Cullen cautions that “some of these projects will take several years to mature, but that’s the whole point. We want them to mature under the watchful guidance of the working groups so that people can mold what might come from them.”
Cullen also has plans to support the working groups in novel ways. For instance, “When our intranet is up and going, we will start a resource exchange where people can post projects, ideas, opportunities for postdocs, requirements for a research assistant, etc. A student seeking a particular type of research experience could post that, hoping a faculty member might say, ‘oh great, a student with nothing to do; just what I need for the new study….’“
As grants are funded and donations received, Cullen will achieve another goal: “Someday I’d like to say to the leaders of the working groups, ‘here is $5,000 or $10,000 to help you grow; here’s a full-time staffer to help you write grants; here are two postdoc stipends; here’s a stipend for a visiting scholar to come work with your group.’”
Space
For most academic centers, space is right up there with money as the biggest concern. So too for Cullen. “A lot of working group faculty have no proximity to each other. What would be truly fantastic would be if we had a building, where people in working groups could use a chunk of space; where, for example, every Friday morning the working group on ‘The First 1000 Days of Life’ could meet. There would be hotelling space, good coffee, and quiet group work areas.”
Staffing
The center will not have a huge staff. Cullen explains: “I imagine we will eventually have 10 or 15 faculty who get some support from the center and a professional staff of another 20 people. We are shortly merging with the Office for Community Health, which already has a staff of 10. It will be the feet-on-the-ground link with the community health centers nearby, plus it will drive some of the education around population health.”
Funding
The Center received its initial operating budget from The Stanford Center for Clinical and Translational Research, Stanford Health Care, and the Dean of the School of Medicine, along with a future allocation of space and resources to attract new and promising faculty. The challenge is to develop a stream of revenue from grants, and through philanthropy raise the resources needed to become a sustainable fixture.

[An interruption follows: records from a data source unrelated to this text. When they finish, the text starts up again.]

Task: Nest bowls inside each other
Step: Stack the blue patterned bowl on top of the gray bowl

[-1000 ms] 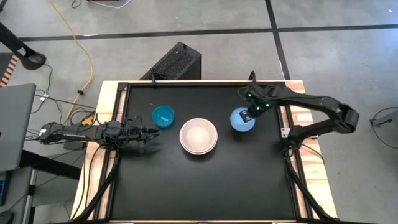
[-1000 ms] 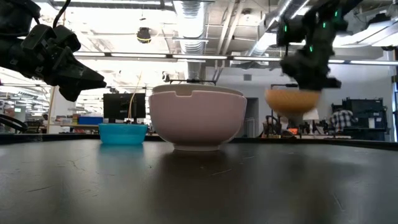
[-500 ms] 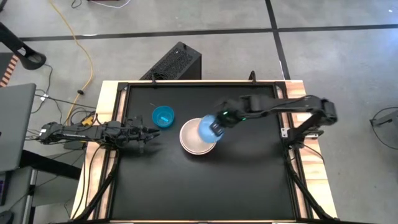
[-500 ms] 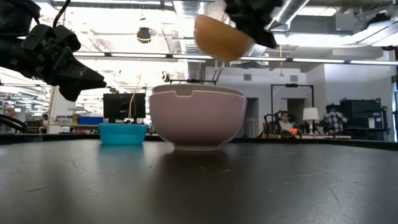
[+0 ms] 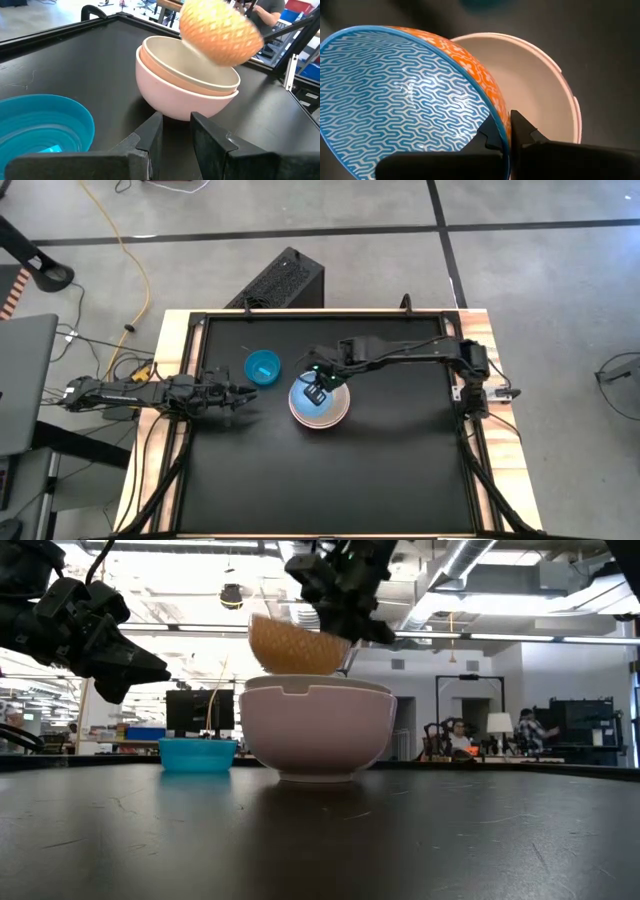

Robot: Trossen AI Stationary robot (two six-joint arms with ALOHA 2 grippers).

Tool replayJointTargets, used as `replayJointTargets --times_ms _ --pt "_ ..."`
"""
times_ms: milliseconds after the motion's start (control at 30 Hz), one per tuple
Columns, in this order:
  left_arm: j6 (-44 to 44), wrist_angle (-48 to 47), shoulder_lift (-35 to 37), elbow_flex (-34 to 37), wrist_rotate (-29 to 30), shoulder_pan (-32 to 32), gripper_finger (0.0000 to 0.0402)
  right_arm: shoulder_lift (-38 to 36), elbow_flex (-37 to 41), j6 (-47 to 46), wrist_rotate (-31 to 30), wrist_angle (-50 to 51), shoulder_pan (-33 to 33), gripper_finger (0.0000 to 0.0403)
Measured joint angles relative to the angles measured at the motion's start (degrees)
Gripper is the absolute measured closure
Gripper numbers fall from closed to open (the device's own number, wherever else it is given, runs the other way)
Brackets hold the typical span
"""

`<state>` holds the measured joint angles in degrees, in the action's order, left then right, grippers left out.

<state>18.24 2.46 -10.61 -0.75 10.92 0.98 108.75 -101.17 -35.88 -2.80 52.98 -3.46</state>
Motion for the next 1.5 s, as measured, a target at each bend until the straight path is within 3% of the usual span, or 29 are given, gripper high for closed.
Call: replayJointTargets --times_ms 600,1033,1500 --pt "-0.4 0.0 0.0 0.0 -0.1 0.0 0.0313 1.3 0.3 -2.3 -2.1 4.1 -1.2 0.0396" --pt "-0.4 0.0 0.0 0.0 -0.1 0.0 0.0313 1.3 6.6 -3.7 -2.0 -1.7 -1.2 0.0396" --pt "-0.5 0.0 0.0 0.0 -0.1 0.0 0.0313 3.0 6.6 -2.3 -4.7 -2.8 -0.3 0.0324"
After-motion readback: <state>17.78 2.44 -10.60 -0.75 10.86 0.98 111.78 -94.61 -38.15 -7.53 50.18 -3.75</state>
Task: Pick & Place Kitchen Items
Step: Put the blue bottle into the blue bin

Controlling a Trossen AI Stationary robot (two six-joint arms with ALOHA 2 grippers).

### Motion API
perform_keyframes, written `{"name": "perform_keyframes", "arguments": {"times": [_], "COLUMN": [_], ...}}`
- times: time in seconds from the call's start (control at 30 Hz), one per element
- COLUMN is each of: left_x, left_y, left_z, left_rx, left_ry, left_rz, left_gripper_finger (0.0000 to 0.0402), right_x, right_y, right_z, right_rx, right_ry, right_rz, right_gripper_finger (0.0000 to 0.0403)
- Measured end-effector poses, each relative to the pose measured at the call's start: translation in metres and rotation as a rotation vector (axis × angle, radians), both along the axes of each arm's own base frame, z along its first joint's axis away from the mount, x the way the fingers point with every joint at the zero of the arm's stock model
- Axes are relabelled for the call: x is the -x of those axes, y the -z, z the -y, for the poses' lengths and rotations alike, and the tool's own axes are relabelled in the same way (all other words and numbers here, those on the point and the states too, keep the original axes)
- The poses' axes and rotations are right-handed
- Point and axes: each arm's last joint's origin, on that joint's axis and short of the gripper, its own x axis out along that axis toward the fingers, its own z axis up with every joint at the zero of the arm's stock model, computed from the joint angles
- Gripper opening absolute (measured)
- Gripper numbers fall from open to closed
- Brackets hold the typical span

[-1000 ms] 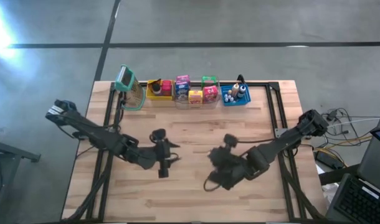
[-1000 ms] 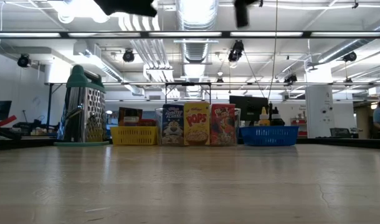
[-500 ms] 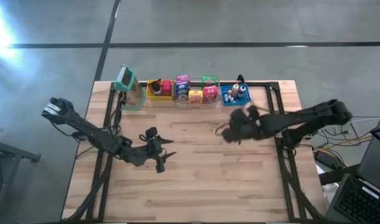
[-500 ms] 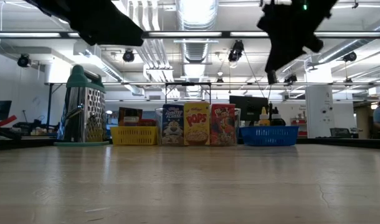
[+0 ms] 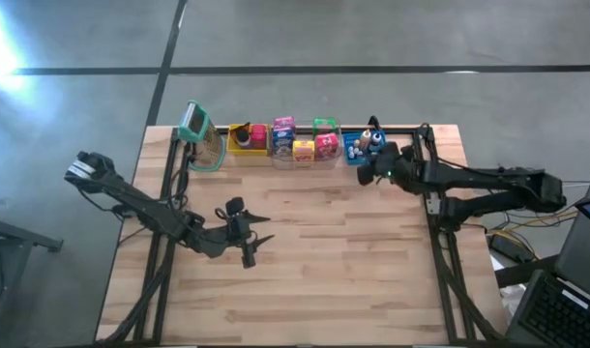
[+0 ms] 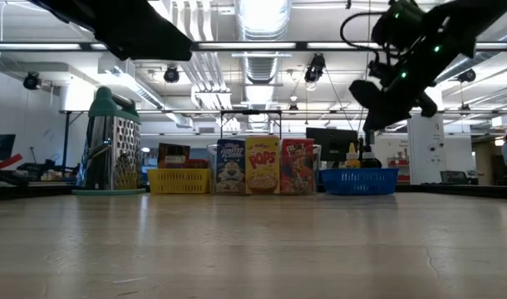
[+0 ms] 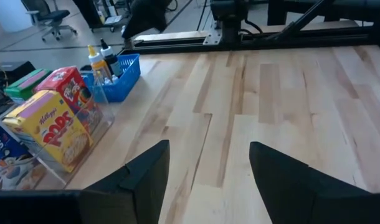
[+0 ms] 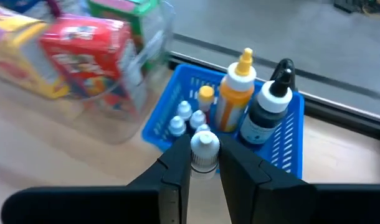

“We are trying to write some grants which themselves could generate immediate payback in terms of resources,” says Cullen. “For example, we are responding to a request for applications from the National Institute for Minority Health and Health Disparities to develop a center focused on using tools of precision health to address health disparities. If we’re successful, that would produce substantial resources to jump-start several working groups, including one on ‘Health Disparities’ and another on ‘Gene-Environment Interactions,’ as well as the Office for Community Health.”
It is obvious this is a work in progress, with many moving parts and uncertainties. But the director of this center has dreams and enthusiasm and plans to make it all come true. “It’s exciting precisely because it’s not all pat and set in stone,” he says. “There’s so much opportunity for innovation, for experimentation, and for leadership and members alike to shape and mold those future dreams.”